Would You Care to Pogrom? 

A friend of mine recently bemoaned the fact that in LA, where she and her family live, her kids spend years learning California history in school. Here on the east coast, California doesn’t even exist in the time period that occupies our kids’ thoughts from grade school through middle school. We have been living in New York for almost two years, my kids are scattered in several grades, and from what I gather, there is nothing much on the history curriculum other than the scintillating period leading up to, and including Colonial America. 

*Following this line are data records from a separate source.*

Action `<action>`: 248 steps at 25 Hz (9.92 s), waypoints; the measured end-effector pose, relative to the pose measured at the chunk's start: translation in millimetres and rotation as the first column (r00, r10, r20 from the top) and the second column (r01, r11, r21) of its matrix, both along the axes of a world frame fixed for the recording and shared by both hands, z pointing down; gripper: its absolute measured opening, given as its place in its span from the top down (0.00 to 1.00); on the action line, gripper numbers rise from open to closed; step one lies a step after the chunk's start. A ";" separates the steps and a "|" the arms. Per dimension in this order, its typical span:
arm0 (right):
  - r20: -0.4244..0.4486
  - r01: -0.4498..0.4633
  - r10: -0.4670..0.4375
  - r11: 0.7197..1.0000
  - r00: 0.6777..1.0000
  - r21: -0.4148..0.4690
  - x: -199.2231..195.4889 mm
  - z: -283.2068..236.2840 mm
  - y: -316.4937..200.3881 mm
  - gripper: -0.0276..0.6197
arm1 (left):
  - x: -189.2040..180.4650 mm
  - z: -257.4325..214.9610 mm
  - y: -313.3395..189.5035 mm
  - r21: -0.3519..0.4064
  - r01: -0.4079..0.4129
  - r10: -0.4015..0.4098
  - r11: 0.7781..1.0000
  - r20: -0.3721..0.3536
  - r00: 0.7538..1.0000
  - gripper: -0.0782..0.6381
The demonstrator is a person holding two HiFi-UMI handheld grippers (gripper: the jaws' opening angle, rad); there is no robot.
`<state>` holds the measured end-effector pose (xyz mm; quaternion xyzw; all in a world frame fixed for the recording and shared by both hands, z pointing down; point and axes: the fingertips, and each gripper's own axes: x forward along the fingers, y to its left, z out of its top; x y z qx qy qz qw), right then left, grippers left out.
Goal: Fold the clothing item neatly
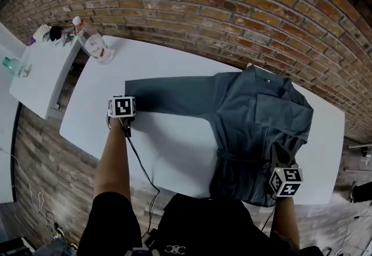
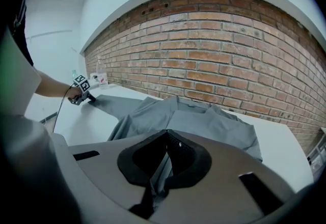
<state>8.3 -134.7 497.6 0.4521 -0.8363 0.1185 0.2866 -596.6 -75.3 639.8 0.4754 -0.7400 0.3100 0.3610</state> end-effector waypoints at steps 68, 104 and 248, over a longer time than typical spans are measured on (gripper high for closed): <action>0.034 -0.142 0.142 0.990 0.989 -0.008 261.9 -13.1 16.3 0.95 | 693.4 -81.8 -162.7 0.236 -0.774 0.800 0.588 -0.027 0.599 0.70; 0.044 0.185 -0.179 0.947 0.983 -0.263 80.1 24.8 -260.1 0.81 | 425.4 -79.8 -301.6 0.203 -0.776 0.802 0.598 -0.158 0.577 0.65; 0.146 -0.053 0.056 0.998 0.988 -0.025 165.3 8.1 14.8 0.95 | 355.6 -83.9 -18.8 0.085 -0.860 0.850 0.504 0.128 0.511 0.89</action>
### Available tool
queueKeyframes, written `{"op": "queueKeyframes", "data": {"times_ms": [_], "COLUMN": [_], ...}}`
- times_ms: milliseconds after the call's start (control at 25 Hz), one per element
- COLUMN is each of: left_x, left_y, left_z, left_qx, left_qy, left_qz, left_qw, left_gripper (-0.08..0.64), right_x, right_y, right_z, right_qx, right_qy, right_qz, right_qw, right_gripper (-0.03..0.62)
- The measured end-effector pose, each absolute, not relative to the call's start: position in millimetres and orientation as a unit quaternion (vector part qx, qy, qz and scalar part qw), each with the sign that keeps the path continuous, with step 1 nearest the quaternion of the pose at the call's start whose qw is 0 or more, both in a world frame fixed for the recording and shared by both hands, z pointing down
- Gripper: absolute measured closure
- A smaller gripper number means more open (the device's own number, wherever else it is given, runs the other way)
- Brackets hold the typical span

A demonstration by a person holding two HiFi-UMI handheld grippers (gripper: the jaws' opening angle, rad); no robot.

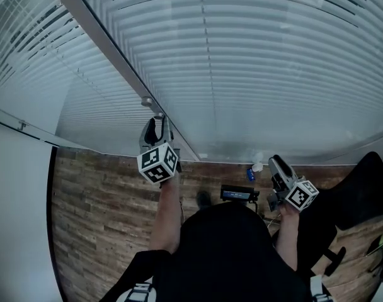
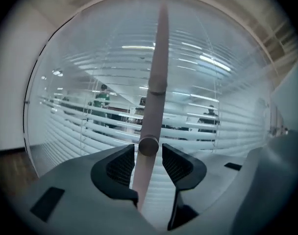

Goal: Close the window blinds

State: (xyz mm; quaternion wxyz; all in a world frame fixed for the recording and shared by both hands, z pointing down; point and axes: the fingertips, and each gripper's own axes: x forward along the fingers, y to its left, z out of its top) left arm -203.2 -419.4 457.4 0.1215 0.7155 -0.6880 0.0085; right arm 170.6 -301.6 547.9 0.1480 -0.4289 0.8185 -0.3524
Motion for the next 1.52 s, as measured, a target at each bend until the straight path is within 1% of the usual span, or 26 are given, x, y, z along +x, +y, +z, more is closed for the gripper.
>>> {"op": "queueKeyframes", "data": {"times_ms": [120, 200, 240, 400, 600, 720, 800, 840, 1000, 1040, 1120, 1200, 1240, 1320, 1440, 1520], "left_x": [-206.9, -208.0, -207.7, -205.4, -203.2, -201.5, -201.6, -201.1, -198.4, -199.8, -203.4, -206.9, -208.2, -208.8, -206.4, -205.0], "left_y": [-423.1, -424.6, -424.6, -425.2, -426.1, -426.0, -425.9, -425.6, -420.4, -419.8, -420.9, -422.6, -423.0, -423.2, -423.8, -424.1], "left_z": [454.5, 454.7, 454.9, 457.1, 459.4, 459.1, 459.6, 460.1, 456.9, 454.8, 450.9, 449.6, 449.7, 450.5, 451.8, 453.5], "left_qx": [0.716, 0.713, 0.712, 0.706, 0.671, 0.662, 0.672, 0.683, 0.716, 0.716, 0.713, 0.708, 0.706, 0.705, 0.701, 0.689], "left_qy": [-0.680, -0.684, -0.687, -0.700, -0.707, -0.703, -0.702, -0.702, -0.689, -0.687, -0.688, -0.692, -0.694, -0.698, -0.705, -0.713], "left_qz": [-0.035, -0.028, -0.015, 0.079, 0.220, 0.248, 0.227, 0.201, 0.044, 0.016, -0.014, -0.020, -0.016, 0.005, 0.064, 0.122], "left_qw": [0.155, 0.153, 0.144, 0.076, -0.049, -0.078, -0.061, -0.037, 0.100, 0.120, 0.137, 0.141, 0.139, 0.126, 0.082, 0.027], "left_gripper": [0.390, 0.396, 0.420, 0.422, 0.423, 0.423, 0.422, 0.422, 0.395, 0.394, 0.396, 0.398, 0.412, 0.422, 0.423, 0.423], "right_x": [171.8, 172.3, 172.5, 174.1, 172.9, 170.0, 168.3, 167.8, 168.9, 169.3, 169.5, 169.7, 169.7, 169.8, 170.6, 170.7], "right_y": [-300.4, -299.5, -299.5, -299.9, -300.7, -301.8, -302.5, -302.8, -302.9, -302.9, -302.4, -301.8, -301.7, -301.8, -301.6, -301.2], "right_z": [549.8, 551.3, 551.8, 552.3, 552.9, 551.1, 550.4, 550.3, 550.6, 550.8, 551.2, 552.1, 552.3, 552.3, 552.8, 553.2], "right_qx": [-0.431, -0.432, -0.432, -0.434, -0.432, -0.428, -0.425, -0.425, -0.426, -0.427, -0.427, -0.428, -0.428, -0.429, -0.429, -0.429], "right_qy": [0.817, 0.816, 0.816, 0.815, 0.816, 0.818, 0.819, 0.820, 0.820, 0.819, 0.819, 0.818, 0.817, 0.817, 0.817, 0.817], "right_qz": [-0.353, -0.354, -0.355, -0.355, -0.356, -0.354, -0.354, -0.354, -0.354, -0.354, -0.355, -0.356, -0.356, -0.356, -0.355, -0.356], "right_qw": [0.147, 0.146, 0.146, 0.147, 0.147, 0.148, 0.149, 0.148, 0.147, 0.147, 0.148, 0.148, 0.148, 0.148, 0.148, 0.149], "right_gripper": [0.442, 0.442, 0.442, 0.442, 0.442, 0.442, 0.442, 0.442, 0.442, 0.442, 0.442, 0.442, 0.442, 0.442, 0.442, 0.442]}}
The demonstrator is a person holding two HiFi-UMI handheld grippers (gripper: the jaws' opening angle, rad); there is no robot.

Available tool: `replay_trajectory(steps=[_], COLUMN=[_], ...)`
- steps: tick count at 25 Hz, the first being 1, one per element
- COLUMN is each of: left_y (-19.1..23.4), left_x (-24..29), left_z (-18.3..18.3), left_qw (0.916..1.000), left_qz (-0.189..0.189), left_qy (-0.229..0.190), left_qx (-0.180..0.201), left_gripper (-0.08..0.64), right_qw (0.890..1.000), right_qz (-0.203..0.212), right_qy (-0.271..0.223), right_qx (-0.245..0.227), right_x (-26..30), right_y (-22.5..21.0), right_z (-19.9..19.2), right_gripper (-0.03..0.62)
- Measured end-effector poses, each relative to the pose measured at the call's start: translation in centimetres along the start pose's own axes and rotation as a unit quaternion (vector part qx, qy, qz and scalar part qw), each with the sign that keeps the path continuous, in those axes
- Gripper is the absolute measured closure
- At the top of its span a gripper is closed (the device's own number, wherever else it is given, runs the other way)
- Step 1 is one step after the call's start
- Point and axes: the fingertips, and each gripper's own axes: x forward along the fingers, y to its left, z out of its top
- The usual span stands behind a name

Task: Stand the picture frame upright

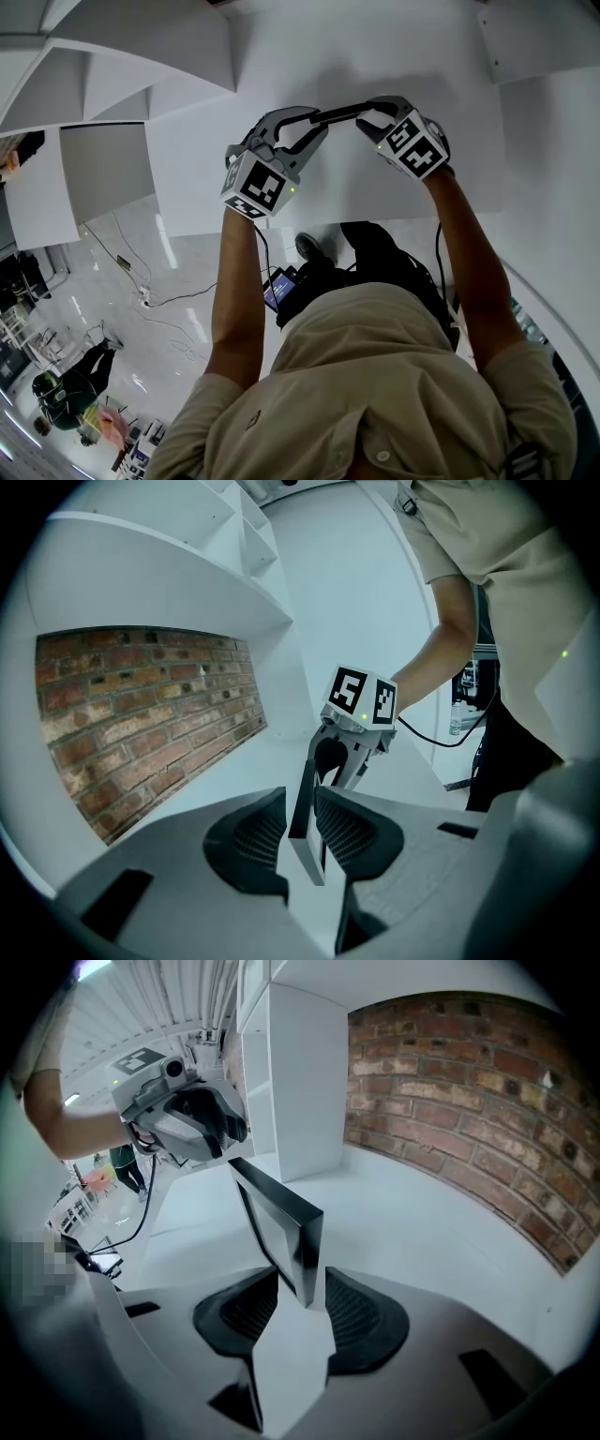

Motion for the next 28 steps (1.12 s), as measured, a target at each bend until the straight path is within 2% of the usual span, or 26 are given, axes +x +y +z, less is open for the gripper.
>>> replay_trajectory(steps=[8, 13, 14, 16, 18, 23, 25, 28], left_y=[-0.1, 0.3, 0.0, -0.5, -1.1, -4.5, -6.5, -9.8], left_x=[-1.4, -5.1, -6.2, -8.7, -11.4, -19.1, -22.1, -26.4], left_z=[0.4, 2.8, 3.4, 4.7, 5.7, 6.1, 6.3, 7.0], left_qw=[0.9999, 0.9984, 0.9975, 0.9941, 0.9889, 0.9748, 0.9706, 0.9679], left_qz=[0.012, 0.048, 0.060, 0.086, 0.107, 0.129, 0.137, 0.148], left_qy=[-0.001, -0.025, -0.031, -0.047, -0.066, -0.090, -0.097, -0.107], left_qx=[0.003, -0.012, -0.021, -0.045, -0.079, -0.158, -0.173, -0.173], left_gripper=[0.482, 0.482, 0.482, 0.501, 0.543, 0.552, 0.552, 0.552], right_qw=[1.000, 0.998, 0.997, 0.994, 0.990, 0.980, 0.976, 0.972], right_qz=[-0.025, -0.055, -0.059, -0.062, -0.061, -0.068, -0.074, -0.082], right_qy=[-0.002, -0.033, -0.046, -0.081, -0.120, -0.187, -0.204, -0.221], right_qx=[0.013, 0.024, 0.027, 0.030, 0.027, -0.002, -0.011, -0.022], right_x=[-1.4, -5.2, -6.5, -9.3, -12.1, -18.4, -20.4, -23.0], right_y=[-0.8, 0.4, 1.3, 3.3, 5.7, 12.9, 15.7, 20.0], right_z=[-0.6, 1.0, 1.5, 3.1, 5.1, 9.2, 10.0, 10.7], right_gripper=[0.416, 0.420, 0.446, 0.543, 0.586, 0.589, 0.589, 0.589])
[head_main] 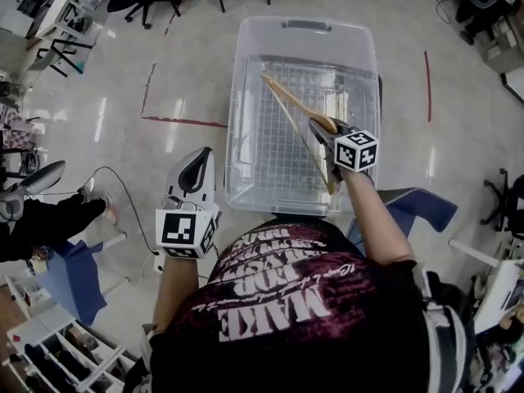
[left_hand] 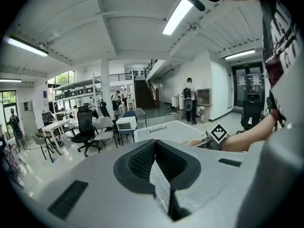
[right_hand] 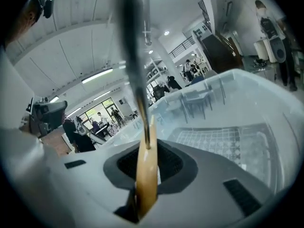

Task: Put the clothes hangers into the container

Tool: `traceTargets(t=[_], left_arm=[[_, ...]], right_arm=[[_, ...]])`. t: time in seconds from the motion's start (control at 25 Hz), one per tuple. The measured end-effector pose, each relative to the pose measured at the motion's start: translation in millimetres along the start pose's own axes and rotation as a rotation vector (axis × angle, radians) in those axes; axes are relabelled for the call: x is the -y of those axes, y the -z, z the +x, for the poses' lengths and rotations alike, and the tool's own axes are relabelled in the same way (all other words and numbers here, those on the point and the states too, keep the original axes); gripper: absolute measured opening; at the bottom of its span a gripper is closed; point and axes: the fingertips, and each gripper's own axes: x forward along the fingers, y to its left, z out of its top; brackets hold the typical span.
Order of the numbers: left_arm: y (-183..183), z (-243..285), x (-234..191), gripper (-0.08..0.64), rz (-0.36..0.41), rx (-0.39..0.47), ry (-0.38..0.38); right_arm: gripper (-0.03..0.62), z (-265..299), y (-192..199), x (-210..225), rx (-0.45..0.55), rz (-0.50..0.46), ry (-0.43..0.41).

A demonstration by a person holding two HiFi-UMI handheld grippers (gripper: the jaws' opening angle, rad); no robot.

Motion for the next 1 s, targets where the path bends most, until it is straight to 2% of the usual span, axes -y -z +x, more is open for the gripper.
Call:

From what I also gather, historical relevance aside, there is also nothing duller than Colonial America. Given that it wasn’t that long, nor was it the first (or last) revolution to occur, it is somewhat shocking to me that kids need to spend so much time learning about it and only it. Context aside, if you are teaching revolutions, couldn’t you also throw something saucy in there? Something French? Something Russian? Something Chinese? 

Another friend of mine,  a Bostonian (who tells me the New York obsession with all things colonial has NOTHING on what happens up in New England), recommended a book about the Romanov family for my boys. 

It’s a HUGE hit. What could be better than knowing that this entire gang is gonna lose it at the end of the book? What better villian than Rasputin (who a high school history teacher of mine once called “the Drunk Monk of Siberia”)?? God bless Thomas Paine, but these guys are far more interesting – not only to adolescents, but to their parents. (Interestingly enough, the most interesting thing about Thomas Paine was that he was a rare atheist in a sea of Puritans.)

In any history of Russia, there’s always a point in which the Jews get shafted. One night, while we were reading, we came to a section entitled: “Pogroms.” I asked the boys if they knew what a pogrom was. 

Boy number one: “Is it a dance?”

Me: No. It is not a dance. (Although it does sound like something Lizzie Bennet and Mr. Darcy may have done in public, to the accompaniment of a piano.)

Boy number two: “I know! I know! It’s related to Jacob DeGrom, who pitches for the Mets!”

ME: NO! It is in NO WAY related to a baseball player! A POGROM! A POGROM! THINK! (Forget school! How could I have let them get this old without knowing about this?)

Thanks to Candace Fleming, who wrote this terrific book, the boys now know what a pogrom is. 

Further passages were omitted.